Gli autori dello studio hanno dimostrato che nelle sinapsi la Dna-PKcs è responsabile della fosforilazione di PSD-95 (la fosforilazione è una particolare modificazione della struttura della proteina che consiste nell’aggiunta di un gruppo fosforico alla molecola), una proteina responsabile dell’organizzazione delle sinapsi, della loro struttura e di conseguenza anche della trasmissione dei segnali. “La modificazione di PSD-95 da parte della Dna-PKcs, rende PSD-95 stabile all’interno delle sinapsi e non suscettibile di degradazione, come avviene per esempio nell’Alzheimer”, spiega Daniela Merlo, dirigente di Ricerca del dipartimento di Neuroscienze e direttrice della Struttura Interdipartimentale sulle Demenze dell’Istituto Superiore di Sanità e coordinatrice dello studio.

Nel 2016 lo stesso gruppo di ricercatori che ha firmato il lavoro appena pubblicato su EMBO Reports aveva scoperto che l’attività dell’enzima Dna-PKcs viene inibita dalla beta-amiloide, la proteina che tipicamente si accumula nel cervello dei pazienti con Alzheimer. La mancata riparazione dei danni al Dna che deriva dall’inibizione di Dna-PKcs è implicata nella morte dei neuroni osservata in diverse malattie neurodegenerative, tra cui l’Alzheimer. Infatti, la diminuzione dei livelli e dell’attività della Dna-PKcs è stata osservata nei cervelli di pazienti con Alzheimer. “Questa nuova scoperta dimostra che la DNA-PKcs ha un ruolo fondamentale nella memoria e nei deficit cognitivi che caratterizzano l’Alzheimer e le demenze”, spiegano Cristiana Mollinari ricercatrice dell’Istituto di Farmacologia Traslazionale (CNR) e Leonardo Lupacchini ricercatore del San Raffaele Roma, primi autori dell’articolo. “Pertanto – aggiunge Merlo – questo studio propone un nuovo scenario in cui nella malattia di Alzheimer, ma non solo, la ridotta attività enzimatica della Dna-PKcs, mediata dall’accumulo di beta-amiloide, provoca la riduzione dei livelli di PSD-95 nelle sinapsi dovuta alla sua mancata fosforilazione, e di conseguenza la disfunzione delle sinapsi.

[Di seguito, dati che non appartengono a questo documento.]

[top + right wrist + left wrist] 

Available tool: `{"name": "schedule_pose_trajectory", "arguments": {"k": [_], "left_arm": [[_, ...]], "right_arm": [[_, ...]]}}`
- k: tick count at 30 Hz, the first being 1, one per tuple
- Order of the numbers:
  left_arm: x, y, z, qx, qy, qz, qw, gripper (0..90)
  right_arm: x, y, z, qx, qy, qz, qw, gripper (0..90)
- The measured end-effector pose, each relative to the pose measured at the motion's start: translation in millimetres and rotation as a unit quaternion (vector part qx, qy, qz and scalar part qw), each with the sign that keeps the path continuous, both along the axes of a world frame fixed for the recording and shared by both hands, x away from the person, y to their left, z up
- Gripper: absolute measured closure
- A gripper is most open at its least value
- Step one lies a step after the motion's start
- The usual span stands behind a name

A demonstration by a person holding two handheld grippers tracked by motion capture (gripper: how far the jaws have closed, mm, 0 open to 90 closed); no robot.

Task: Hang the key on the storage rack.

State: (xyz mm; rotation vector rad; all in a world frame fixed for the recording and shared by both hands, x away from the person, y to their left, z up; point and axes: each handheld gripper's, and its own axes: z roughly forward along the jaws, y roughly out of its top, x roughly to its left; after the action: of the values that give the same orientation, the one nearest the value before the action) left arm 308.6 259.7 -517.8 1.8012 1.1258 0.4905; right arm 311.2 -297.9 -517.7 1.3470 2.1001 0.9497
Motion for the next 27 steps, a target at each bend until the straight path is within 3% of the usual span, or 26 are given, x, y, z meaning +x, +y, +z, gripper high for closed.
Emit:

Che è alla base della perdita di memoria”.

“La mancata fosforilazione di PSD-95 nelle patologie neurodegenerative caratterizzate da deficit cognitivo – continua Merlo – potrebbe rappresentare un nuovo biomarcatore per la diagnosi precoce e per il monitoraggio nel tempo della malattia”. “Questo studio – dice Enrico Garaci, presidente del Comitato Tecnico Scientifico dell’IRCCS San Raffaele Roma – ha identificato nuove vie cellulari che possono essere modulate farmacologicamente, e quindi strategie terapeutiche mirate a regolare l’attività della DnA-PKcs e l’integrità di PSD-95 potrebbero avere un importante impatto terapeutico sulla perdita delle sinapsi e quindi sui deficit cognitivi in diverse malattie neurologiche”. “La malattia di Alzheimer e le demenze hanno un impatto considerevole in termini socio-sanitari e rappresentano una delle maggiori cause di disabilità nella popolazione generale e in quella anziana in particolare, rappresentando uno dei problemi più rilevanti in termini di sanità pubblica”, spiega Massimo Fini, direttore scientifico dell’IRCCS San Raffaele Roma.